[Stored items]
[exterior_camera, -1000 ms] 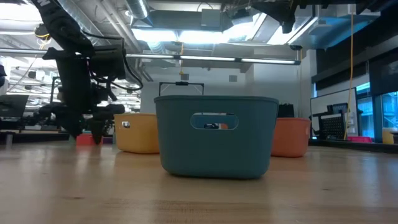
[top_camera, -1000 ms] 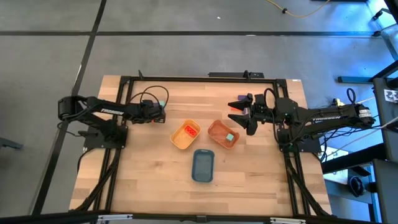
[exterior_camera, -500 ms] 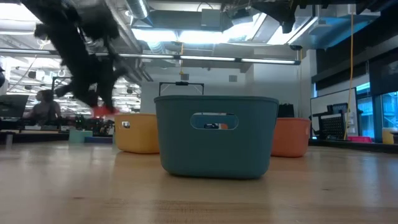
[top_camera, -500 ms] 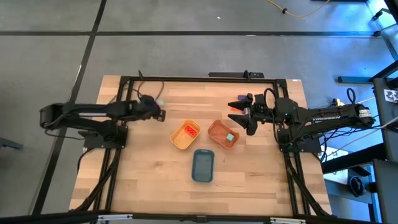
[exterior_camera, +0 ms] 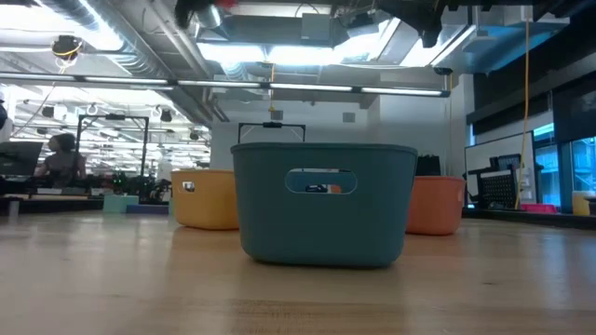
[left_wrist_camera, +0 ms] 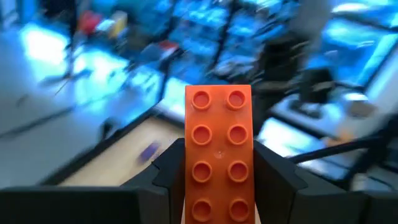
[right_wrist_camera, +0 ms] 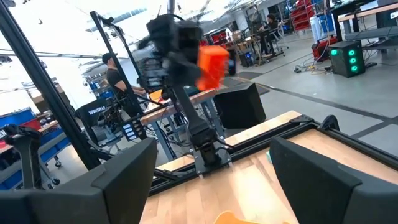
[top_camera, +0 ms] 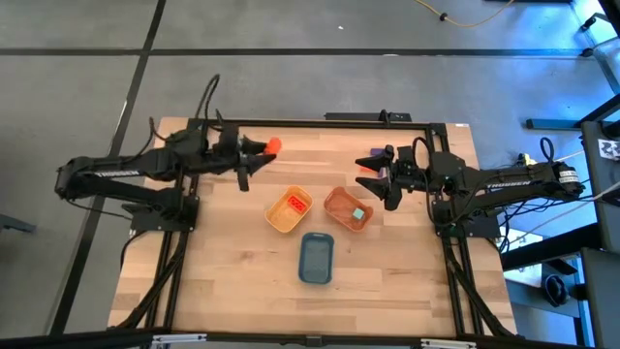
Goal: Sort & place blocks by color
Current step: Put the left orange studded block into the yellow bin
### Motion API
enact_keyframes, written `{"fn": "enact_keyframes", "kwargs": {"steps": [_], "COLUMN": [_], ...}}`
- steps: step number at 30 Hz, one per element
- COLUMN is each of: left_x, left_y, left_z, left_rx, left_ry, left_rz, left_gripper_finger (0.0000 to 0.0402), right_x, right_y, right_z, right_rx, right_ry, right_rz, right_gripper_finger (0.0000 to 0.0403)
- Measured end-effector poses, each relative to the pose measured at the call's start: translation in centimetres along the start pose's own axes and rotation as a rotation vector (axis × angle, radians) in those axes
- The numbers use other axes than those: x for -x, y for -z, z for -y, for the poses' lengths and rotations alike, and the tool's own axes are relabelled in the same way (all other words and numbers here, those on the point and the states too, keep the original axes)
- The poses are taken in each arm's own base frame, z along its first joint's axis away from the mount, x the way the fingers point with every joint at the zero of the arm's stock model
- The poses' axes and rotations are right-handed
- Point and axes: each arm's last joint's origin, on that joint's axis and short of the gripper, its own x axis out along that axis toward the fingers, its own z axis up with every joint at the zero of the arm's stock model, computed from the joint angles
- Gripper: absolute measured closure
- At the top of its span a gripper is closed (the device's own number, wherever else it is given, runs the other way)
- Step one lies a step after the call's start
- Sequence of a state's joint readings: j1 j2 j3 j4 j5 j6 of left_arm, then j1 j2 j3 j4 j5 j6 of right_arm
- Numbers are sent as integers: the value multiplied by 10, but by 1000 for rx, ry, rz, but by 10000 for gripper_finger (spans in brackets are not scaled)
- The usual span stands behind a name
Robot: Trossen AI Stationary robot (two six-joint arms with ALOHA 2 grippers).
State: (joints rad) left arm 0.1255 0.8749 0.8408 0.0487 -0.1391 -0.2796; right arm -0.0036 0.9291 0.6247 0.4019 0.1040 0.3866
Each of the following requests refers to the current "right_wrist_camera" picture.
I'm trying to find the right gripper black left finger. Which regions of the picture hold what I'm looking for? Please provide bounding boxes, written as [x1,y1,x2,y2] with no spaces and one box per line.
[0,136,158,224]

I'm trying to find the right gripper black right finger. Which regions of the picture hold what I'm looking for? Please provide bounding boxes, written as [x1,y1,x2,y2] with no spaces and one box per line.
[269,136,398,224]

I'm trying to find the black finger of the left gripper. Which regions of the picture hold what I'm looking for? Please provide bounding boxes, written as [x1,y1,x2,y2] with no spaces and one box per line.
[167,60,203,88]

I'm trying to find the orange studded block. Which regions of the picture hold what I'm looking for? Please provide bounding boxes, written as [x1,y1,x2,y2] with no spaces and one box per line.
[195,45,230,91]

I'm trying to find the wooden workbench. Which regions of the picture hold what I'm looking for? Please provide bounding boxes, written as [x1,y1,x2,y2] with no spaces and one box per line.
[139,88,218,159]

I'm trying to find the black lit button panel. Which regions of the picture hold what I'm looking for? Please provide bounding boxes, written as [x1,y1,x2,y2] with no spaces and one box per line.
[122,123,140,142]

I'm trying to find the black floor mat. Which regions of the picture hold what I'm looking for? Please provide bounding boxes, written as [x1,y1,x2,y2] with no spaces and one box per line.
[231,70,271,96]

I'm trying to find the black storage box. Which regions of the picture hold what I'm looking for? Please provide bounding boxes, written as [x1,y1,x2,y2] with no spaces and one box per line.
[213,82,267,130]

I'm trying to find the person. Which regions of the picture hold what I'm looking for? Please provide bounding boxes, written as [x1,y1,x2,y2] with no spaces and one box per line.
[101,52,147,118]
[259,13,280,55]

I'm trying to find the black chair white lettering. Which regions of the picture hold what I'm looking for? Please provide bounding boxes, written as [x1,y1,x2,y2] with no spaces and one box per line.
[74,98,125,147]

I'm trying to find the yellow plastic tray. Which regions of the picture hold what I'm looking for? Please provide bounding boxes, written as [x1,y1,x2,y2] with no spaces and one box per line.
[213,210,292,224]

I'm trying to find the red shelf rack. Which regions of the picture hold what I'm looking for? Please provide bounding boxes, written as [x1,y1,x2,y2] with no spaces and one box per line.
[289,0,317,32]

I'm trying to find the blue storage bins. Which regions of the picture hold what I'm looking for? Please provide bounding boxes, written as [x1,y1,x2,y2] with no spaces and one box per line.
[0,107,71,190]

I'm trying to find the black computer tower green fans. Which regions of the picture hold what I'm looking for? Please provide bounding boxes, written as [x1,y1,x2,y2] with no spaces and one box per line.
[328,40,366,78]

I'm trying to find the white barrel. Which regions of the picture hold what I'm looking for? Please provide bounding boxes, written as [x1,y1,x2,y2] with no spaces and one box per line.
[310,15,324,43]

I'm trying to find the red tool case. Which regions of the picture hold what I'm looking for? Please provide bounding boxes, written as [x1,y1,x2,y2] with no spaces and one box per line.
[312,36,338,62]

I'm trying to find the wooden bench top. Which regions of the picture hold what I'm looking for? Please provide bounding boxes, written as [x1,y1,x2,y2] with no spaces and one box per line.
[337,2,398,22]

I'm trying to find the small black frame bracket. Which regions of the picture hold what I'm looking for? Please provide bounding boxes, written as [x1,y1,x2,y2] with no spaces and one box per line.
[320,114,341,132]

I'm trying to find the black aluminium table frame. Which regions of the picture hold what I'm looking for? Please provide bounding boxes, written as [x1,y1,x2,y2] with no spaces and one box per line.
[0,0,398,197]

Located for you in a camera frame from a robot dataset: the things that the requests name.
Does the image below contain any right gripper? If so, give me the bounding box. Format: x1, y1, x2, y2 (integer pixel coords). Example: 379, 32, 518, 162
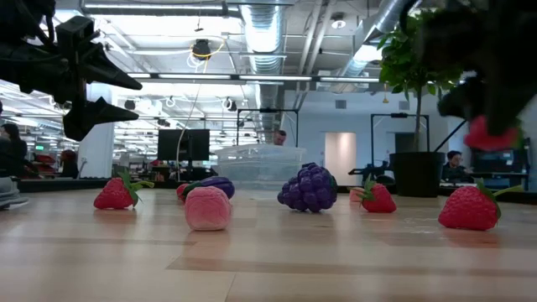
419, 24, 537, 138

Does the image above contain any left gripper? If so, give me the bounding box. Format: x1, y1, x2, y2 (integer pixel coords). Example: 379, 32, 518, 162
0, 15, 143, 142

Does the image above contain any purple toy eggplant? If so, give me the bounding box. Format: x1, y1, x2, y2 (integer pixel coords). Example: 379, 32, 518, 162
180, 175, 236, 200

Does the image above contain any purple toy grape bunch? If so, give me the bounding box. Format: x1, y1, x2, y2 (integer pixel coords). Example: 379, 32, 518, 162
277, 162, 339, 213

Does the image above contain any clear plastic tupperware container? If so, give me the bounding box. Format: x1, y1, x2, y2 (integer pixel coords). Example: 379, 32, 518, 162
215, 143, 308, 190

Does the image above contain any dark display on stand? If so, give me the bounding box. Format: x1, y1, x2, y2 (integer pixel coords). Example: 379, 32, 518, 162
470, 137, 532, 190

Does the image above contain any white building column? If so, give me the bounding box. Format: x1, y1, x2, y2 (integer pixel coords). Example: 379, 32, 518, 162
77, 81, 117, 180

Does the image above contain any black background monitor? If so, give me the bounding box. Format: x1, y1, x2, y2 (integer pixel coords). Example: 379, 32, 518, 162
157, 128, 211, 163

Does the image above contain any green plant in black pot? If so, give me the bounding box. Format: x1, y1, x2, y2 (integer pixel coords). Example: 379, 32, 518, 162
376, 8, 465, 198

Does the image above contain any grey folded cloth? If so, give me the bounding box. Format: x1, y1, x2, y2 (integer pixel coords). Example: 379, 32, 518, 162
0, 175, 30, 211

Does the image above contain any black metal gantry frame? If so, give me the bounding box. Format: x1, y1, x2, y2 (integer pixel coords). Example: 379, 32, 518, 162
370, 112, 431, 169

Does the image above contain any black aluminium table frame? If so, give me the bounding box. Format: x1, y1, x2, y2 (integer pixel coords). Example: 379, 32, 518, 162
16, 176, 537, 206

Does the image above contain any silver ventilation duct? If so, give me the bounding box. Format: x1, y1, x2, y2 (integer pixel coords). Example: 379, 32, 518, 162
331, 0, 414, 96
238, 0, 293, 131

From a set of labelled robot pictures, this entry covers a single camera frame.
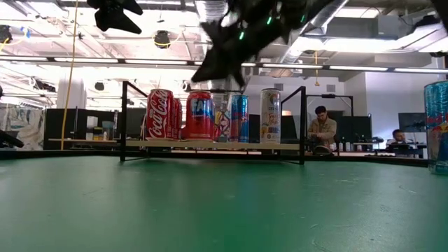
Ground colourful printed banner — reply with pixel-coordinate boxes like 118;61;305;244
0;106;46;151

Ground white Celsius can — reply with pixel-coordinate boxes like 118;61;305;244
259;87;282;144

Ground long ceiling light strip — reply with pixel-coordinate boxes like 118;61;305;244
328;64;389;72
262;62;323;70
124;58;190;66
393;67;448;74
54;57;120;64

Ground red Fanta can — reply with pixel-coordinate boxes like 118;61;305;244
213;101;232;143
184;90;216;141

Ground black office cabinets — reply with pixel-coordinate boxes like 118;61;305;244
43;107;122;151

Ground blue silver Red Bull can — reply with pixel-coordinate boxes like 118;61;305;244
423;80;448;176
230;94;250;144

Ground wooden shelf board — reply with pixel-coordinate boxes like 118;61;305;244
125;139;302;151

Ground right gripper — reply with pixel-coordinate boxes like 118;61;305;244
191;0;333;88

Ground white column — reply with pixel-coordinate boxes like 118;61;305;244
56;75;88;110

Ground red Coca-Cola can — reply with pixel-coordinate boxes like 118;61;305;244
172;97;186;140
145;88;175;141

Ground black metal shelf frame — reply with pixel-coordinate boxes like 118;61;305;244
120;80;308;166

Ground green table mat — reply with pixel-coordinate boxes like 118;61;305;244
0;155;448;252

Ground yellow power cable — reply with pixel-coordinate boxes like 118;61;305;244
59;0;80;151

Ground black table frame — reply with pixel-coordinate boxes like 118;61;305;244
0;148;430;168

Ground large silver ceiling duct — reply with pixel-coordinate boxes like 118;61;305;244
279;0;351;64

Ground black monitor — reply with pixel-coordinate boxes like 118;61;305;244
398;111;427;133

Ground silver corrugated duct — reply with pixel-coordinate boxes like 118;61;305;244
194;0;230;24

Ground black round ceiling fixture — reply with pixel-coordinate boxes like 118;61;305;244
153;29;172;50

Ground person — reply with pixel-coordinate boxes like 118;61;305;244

**The task**
Copy each line of the entries that includes the word "axis".

**Written response**
- Measured end-effector poses, each relative to the pose measured at the call's start: translation in centimetres along the start pose's own axes and rotation as a rotation vector (axis × angle, radians) in those axes
- The poses are taken in each arm's own base frame, z along its first joint's axis away from the mount, x the way the fingers point with every joint at the zero of the arm's stock model
- Point and axes: each arm's last joint's origin, on that joint's axis and short of the gripper, its own x axis out along that axis toward the fingers, its own z axis up with every joint at the zero of the arm's stock model, computed from the joint angles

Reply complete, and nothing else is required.